The four include Patrice de Maistre, Bettencourt's financial adviser, and Francois-Marie Banier, a photographer friend of Bettencourt's at the center of an ongoing trial.
The prosecutor's office in the Paris suburb of Nanterre, where that trial is being held, confirmed that police were questioning de Maistre and Banier along with Fabrice Goguel, Bettencourt's former tax lawyer, and Carlos Vejarano, who manages an island in the Seychelles that Bettencourt reportedly gave to Banier.
Police have been investigating allegations that Bettencourt, 87, illegally funded French President Nicolas Sarkozy's election campaign.
The allegations came from Bettencourt's former bookkeeper, who told a French investigative website last month about envelopes of cash that were given secretly to Sarkozy and Labor Minister Eric Woerth, who used to be France's budget minister.
The police investigation came on the sidelines of a trial already under way in Nanterre involving Bettencourt and Banier.
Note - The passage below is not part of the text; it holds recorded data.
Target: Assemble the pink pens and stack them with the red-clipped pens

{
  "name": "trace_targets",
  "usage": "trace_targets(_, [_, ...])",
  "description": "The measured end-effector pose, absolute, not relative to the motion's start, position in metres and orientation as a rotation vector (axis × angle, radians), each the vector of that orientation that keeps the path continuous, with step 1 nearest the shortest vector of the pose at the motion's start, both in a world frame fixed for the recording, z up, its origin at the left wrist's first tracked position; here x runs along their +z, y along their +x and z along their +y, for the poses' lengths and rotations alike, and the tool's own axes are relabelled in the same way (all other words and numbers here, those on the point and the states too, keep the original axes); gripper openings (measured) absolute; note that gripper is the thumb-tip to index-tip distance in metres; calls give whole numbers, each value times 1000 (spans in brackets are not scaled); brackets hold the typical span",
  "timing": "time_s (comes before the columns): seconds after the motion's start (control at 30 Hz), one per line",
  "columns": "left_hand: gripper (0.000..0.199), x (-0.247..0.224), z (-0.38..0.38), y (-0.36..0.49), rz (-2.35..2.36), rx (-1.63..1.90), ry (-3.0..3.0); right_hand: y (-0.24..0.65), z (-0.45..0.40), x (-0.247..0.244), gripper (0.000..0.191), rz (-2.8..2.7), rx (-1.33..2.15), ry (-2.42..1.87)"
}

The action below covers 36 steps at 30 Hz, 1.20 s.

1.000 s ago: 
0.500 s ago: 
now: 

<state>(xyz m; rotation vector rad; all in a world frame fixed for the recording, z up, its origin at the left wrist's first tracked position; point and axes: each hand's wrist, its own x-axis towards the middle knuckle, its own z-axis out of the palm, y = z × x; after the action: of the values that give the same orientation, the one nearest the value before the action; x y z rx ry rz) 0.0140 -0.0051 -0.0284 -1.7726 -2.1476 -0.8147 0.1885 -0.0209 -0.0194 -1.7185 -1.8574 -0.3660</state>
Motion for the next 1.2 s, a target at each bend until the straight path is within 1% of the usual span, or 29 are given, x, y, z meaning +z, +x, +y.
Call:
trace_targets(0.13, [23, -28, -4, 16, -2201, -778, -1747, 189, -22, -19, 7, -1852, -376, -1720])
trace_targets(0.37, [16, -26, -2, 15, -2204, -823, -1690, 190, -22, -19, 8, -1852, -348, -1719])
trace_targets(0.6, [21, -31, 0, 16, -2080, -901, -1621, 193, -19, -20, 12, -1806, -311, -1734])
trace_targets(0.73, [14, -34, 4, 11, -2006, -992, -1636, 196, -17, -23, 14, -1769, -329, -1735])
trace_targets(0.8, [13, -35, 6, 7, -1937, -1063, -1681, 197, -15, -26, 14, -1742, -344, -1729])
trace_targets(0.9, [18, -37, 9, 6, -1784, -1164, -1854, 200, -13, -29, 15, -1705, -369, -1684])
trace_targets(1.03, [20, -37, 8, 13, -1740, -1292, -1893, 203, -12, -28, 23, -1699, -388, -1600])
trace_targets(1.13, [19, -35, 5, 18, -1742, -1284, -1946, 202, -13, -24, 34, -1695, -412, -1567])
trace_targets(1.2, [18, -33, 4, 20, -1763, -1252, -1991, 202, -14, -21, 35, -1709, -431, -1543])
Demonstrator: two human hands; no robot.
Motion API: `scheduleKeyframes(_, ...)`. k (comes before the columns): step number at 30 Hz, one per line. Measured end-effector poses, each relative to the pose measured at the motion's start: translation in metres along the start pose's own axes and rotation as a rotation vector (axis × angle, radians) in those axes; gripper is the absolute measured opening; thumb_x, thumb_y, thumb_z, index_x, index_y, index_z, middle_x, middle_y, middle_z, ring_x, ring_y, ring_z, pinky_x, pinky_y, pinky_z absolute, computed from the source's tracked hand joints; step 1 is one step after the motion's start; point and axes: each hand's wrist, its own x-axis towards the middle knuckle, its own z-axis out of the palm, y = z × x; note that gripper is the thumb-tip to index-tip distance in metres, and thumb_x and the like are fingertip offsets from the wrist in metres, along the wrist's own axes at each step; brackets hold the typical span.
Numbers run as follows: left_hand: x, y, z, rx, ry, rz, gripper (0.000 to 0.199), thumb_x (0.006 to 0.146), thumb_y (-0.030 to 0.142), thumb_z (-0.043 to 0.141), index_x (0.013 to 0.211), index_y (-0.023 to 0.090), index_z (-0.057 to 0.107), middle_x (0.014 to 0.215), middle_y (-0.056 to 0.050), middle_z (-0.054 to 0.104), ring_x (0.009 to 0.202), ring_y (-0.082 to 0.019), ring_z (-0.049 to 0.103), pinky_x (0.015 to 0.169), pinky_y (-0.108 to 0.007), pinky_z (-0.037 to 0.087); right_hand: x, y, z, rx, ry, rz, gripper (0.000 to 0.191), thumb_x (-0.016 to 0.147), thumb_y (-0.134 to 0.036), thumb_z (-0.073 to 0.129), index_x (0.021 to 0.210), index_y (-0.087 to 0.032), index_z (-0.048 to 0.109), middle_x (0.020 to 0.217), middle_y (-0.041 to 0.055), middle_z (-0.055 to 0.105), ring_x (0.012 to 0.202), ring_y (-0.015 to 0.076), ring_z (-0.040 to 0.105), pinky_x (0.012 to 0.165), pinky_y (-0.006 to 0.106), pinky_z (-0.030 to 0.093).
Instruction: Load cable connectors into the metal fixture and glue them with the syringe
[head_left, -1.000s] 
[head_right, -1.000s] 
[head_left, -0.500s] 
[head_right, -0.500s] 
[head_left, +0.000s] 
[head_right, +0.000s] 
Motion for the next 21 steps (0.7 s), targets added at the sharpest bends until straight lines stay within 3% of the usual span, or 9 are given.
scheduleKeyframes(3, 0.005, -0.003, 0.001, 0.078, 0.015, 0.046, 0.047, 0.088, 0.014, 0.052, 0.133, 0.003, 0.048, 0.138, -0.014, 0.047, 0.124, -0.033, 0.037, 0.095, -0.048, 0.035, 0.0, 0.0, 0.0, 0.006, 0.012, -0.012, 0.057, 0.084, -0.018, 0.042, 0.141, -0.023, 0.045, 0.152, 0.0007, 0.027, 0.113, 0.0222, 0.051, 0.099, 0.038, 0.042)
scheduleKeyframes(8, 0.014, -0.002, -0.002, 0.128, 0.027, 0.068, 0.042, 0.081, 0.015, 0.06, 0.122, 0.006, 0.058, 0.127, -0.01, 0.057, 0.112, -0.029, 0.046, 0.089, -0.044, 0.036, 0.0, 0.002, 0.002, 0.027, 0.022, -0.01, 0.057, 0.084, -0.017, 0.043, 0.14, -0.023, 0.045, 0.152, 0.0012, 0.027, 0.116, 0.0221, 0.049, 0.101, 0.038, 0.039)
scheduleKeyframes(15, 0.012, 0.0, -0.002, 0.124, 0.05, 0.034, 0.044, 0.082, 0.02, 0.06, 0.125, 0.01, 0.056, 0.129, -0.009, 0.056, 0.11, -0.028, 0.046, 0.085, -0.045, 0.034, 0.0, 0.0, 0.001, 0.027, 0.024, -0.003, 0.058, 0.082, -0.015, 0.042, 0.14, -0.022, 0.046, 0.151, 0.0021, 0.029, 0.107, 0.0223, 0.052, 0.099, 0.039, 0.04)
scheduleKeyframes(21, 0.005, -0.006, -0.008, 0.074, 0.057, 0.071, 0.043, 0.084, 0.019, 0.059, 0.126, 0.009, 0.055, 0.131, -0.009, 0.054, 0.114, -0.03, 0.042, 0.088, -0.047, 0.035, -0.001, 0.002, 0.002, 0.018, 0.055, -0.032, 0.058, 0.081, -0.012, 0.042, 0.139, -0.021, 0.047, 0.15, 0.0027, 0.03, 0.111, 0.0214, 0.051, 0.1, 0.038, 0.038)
The heiress' daughter, Francoise Bettencourt-Meyers, accuses the photographer of bilking her mother out of a billion euros that she allegedly gave to him. She claims her mother is not mentally competent to handle her own affairs, and she took the case to court to recover the money.
The trial is on hold while police investigate the campaign financing allegations.
Both women are on L'Oreal's board of directors.
Wednesday, Bettencourt-Meyers launched a separate civil lawsuit that seeks to have her mother declared legally irresponsible and placed under the authority of the court.
It is the daughter's second attempt to declare her mother incompetent, after a judge refused Bettencourt-Meyers' initial case last year because of a lack of medical expertise.
Bettencourt fought back against the lawsuit Wednesday, telling France 3 Bretagne about her daughter, "She should look after herself and I'll take care of me."
Bettencourt added, "I'm hurt and vexed at the same time, because I tell myself how, after so many years, someone who has lived so close to me has such petty reactions."
The heiress later said she had asked de Maistre, "whom I have complete confidence in," to organize an independent audit of the three companies that manage her fortune.
CNN's Saskya Vandoorne contributed to this report.